Oh, I can not even begin to share how many times God has had to hold my head up so I wouldn't drown in all that was coming my way.
Just these past two weeks alone a tree almost fell into our living room, our pipes busted on Christmas Eve, our refrigerator decided to stop working and I was notified about an evil act against children that I can't discuss because there is an ongoing case BUT...
|It would have taken out my year round nativity. But God....|
I know God has a plan. I know it... and I WILL WAIT.
Every time I dropped down to pray all I could hear God say is "Surina, just hold on to Me. I got you."
What am I holding on to?? EVERY SINGLE PROMISE IN HIS WORD!!!
- His promise to protect
- His promise to redeem
- His promise to guide
- His promise to provide
- His promise to vindicate and so many more promises to HOLD ON TO...

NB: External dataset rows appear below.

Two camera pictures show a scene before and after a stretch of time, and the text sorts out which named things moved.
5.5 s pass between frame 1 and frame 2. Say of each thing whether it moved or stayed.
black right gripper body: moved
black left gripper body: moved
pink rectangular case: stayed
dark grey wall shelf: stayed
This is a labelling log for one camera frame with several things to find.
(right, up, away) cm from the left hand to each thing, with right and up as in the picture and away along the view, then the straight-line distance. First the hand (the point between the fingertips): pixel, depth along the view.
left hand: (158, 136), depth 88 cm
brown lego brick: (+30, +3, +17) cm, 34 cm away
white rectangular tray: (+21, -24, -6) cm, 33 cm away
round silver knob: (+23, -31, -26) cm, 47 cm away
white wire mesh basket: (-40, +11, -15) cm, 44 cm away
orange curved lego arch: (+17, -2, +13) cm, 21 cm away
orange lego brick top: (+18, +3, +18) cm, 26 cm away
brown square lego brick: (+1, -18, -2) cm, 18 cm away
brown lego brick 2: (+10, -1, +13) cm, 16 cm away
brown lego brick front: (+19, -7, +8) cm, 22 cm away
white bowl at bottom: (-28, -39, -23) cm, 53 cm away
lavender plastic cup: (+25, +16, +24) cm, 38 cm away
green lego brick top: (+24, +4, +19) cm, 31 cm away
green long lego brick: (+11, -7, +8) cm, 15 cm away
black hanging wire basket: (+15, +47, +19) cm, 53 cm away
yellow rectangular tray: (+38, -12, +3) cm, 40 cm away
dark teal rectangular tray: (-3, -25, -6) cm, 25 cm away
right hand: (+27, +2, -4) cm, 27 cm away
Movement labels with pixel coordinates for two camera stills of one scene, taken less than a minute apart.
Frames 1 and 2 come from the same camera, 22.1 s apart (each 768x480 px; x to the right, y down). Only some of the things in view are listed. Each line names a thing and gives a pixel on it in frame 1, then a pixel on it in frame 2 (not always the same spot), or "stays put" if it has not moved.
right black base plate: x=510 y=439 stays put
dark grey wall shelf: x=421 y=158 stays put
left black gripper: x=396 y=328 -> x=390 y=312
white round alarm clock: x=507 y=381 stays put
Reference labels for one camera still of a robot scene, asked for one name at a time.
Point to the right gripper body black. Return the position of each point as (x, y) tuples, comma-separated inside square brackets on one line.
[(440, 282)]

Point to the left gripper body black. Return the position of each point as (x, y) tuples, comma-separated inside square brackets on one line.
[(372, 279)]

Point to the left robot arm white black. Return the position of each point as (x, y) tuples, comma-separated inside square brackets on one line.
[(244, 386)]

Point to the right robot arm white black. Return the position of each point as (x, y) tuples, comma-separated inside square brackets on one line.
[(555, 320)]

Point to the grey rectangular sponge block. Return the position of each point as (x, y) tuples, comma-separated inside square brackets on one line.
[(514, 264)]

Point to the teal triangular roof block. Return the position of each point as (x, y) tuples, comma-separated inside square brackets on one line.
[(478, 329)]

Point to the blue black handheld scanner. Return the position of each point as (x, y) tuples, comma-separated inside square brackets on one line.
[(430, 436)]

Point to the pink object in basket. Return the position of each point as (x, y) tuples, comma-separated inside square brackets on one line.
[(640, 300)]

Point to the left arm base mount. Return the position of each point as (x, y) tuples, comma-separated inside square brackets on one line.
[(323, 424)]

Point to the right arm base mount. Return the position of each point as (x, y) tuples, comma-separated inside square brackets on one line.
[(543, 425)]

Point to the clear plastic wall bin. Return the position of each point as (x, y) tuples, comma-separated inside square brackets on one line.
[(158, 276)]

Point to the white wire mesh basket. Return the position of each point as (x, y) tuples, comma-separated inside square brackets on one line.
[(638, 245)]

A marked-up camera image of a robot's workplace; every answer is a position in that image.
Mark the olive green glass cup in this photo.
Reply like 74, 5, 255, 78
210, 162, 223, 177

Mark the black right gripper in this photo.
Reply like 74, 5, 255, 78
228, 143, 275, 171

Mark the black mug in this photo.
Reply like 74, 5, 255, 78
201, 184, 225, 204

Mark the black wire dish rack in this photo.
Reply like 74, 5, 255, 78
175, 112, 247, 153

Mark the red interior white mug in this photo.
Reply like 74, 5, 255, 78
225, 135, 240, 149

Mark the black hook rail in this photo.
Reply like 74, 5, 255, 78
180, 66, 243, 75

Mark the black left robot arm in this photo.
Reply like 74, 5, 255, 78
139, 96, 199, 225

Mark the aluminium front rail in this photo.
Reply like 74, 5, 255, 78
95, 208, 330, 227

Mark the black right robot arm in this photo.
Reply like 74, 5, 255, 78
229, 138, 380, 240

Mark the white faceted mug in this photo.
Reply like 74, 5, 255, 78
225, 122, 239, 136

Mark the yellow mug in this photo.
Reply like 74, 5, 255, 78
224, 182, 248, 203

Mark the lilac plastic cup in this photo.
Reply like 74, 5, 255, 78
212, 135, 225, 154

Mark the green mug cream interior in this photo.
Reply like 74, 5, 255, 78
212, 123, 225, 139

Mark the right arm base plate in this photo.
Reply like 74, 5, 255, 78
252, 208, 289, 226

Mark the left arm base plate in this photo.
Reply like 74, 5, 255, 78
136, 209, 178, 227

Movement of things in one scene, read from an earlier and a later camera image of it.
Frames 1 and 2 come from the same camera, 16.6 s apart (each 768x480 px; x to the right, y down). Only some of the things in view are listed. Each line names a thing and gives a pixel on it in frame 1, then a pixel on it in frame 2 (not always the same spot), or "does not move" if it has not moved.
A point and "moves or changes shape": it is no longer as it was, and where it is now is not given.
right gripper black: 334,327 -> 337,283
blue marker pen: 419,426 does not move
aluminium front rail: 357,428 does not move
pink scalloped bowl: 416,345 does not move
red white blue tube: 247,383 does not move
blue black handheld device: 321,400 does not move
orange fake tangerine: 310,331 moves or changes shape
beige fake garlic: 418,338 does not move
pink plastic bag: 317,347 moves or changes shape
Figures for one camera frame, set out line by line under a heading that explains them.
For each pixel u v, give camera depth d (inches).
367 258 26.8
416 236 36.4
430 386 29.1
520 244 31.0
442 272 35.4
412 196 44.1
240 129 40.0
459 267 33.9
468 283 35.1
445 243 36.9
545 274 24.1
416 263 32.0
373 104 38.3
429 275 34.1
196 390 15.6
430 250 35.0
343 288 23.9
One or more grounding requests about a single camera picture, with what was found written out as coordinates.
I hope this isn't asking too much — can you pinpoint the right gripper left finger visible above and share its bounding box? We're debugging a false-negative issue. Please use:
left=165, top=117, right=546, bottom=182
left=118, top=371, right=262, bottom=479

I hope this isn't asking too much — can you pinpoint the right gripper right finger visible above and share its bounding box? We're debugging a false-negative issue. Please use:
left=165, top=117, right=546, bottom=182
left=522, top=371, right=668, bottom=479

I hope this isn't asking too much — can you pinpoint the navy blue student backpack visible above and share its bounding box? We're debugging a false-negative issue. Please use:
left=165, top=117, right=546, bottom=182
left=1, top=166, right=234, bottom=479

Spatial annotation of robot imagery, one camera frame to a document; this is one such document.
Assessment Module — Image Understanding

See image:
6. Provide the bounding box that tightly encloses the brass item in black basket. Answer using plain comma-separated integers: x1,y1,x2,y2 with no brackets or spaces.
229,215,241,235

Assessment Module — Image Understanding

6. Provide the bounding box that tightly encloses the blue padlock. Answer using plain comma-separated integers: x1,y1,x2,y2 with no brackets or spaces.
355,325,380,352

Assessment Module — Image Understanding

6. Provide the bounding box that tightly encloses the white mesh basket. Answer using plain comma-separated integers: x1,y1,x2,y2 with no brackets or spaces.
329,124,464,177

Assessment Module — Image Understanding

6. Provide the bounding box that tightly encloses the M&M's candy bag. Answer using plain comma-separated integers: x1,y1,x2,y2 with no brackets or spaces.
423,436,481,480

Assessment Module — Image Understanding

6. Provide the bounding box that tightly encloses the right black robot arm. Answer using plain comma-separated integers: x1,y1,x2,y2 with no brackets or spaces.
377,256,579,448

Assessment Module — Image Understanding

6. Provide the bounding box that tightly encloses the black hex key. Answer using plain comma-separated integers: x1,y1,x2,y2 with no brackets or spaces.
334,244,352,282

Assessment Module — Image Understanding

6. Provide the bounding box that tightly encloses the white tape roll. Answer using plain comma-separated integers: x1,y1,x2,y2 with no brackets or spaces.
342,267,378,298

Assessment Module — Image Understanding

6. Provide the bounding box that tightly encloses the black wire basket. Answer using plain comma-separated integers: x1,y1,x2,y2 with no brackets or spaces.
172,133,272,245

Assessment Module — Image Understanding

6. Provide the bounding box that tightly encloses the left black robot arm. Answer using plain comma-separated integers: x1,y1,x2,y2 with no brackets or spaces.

Actually, I've held on so much and so hard to the Bible given to me that it has started to fall apart. I tried to be more gentle and I thought about gluing or taping it together but I truly felt like it was time to finally INVEST in the one Book that I saw no point in purchasing with my own money.
Now, God's word has become so precious to me that I consider it absolutely PRICELESS.
It has LITERALLY become AIR for me! I need it DAILY!
It keeps me sane in this insane world!!!
I know that my family is entering 2016 with a FULL plate of challenges ahead but I BELIEVE GOD has us in the palm of His hand as we stand firm on His written promises in our hands!